What Can Medieval Persian Folk Narratives in Prose Tell Us about the Poetic Canon(s)?

In scholarly literature the mediaeval Persian folk narratives in prose are variously defined as folk stories as popular romances, or as heroic novels. For lack of a better option, I adopt the emic definition of dāstān as their genre designation. Dāstāns are capacious fictional prose narratives with branching plots, which relate the heroic-romantic adventures of their eponymous heroes, often with a religious, Islamic emphasis. Their composition and transmission are connected with the institution of professional or semiprofessional storytellers (muḥaddithūn, qiṣṣa-khvānān or naqqālān).

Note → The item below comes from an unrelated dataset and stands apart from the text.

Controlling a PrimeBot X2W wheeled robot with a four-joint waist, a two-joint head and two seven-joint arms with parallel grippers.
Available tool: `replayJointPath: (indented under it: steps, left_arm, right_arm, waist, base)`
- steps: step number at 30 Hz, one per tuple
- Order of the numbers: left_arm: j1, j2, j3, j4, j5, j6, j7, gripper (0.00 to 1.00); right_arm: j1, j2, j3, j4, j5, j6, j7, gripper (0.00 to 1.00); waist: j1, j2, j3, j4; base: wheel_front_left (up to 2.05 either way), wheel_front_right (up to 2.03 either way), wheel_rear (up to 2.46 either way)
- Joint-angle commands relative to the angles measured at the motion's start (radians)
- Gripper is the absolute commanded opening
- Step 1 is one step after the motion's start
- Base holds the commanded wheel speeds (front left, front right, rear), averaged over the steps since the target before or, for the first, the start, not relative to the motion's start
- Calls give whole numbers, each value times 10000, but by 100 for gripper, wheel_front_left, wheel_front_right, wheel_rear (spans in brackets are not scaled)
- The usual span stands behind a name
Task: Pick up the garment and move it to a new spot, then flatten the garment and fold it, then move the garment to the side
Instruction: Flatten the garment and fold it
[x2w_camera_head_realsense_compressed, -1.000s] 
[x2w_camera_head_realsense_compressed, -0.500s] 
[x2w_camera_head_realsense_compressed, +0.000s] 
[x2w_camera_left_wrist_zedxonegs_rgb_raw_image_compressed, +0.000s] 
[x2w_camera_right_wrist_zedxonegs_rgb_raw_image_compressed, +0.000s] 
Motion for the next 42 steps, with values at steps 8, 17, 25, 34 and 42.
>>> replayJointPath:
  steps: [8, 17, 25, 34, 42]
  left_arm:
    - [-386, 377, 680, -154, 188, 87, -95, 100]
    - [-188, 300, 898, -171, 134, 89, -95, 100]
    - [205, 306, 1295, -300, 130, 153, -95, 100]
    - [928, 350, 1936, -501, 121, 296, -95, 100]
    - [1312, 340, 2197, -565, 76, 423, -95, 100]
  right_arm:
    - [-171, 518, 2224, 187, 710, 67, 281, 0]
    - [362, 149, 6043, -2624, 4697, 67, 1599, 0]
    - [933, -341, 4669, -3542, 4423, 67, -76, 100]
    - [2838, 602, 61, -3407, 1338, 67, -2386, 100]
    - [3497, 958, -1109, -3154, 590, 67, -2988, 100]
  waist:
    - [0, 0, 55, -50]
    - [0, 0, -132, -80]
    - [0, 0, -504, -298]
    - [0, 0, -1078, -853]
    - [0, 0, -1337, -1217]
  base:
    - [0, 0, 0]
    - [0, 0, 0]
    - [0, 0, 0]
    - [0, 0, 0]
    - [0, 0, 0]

Notwithstanding the importance of dāstāns for a better understanding of the evolution of medieval Persian narrative writing, as well as of the issue of orality and the interplay between the oral and the written, their research has long been an academic backwater in the study of mediaeval Persian literature, first and foremost because of the evaluative and hierarchical approaches to literature still prevalent in the field. Dāstāns are usually perceived as not sufficiently sophisticated, if not outright primitive, ostensibly lacking the complexity and refinement of classical Persian poetry and prose. The paper aims to show the importance of this genre as an integral part of the literary system of mediaeval Persian literature by examining verse insertions authored by various poets and found in some of the dāstāns compiled (or copied) before the tenth/sixteenth century (e.g., Samak-i ʿayyār, Fīrūzshāh-nāma, Abū Muslim-nāma). The statistical and qualitative analysis of the corpus of verse insertions will highlight: (1) the predilection for specific poets; (2) the differentiation within the corpus of the poetry of individual poets (e.g., among the poems of Niẓāmī’s Khamsa), which usually remains imperceptible behind the laudatory, but all too general stances of the tadhkiras; (3) the patterns of insertion and the function of the inserted poetry in folk narratives versus, for instance, the often prosimetric ornamental prose (nathr-i fannī). This investigation will help to assess the reception of particular poets in the periods when specific dāstāns were compiled and/or copied; as such, it will enhance our knowledge of the nature and make-up of poetic canon(s) and the mechanisms of their formation as time- and place-sensitive entities, as reflected in mediaeval folk literature.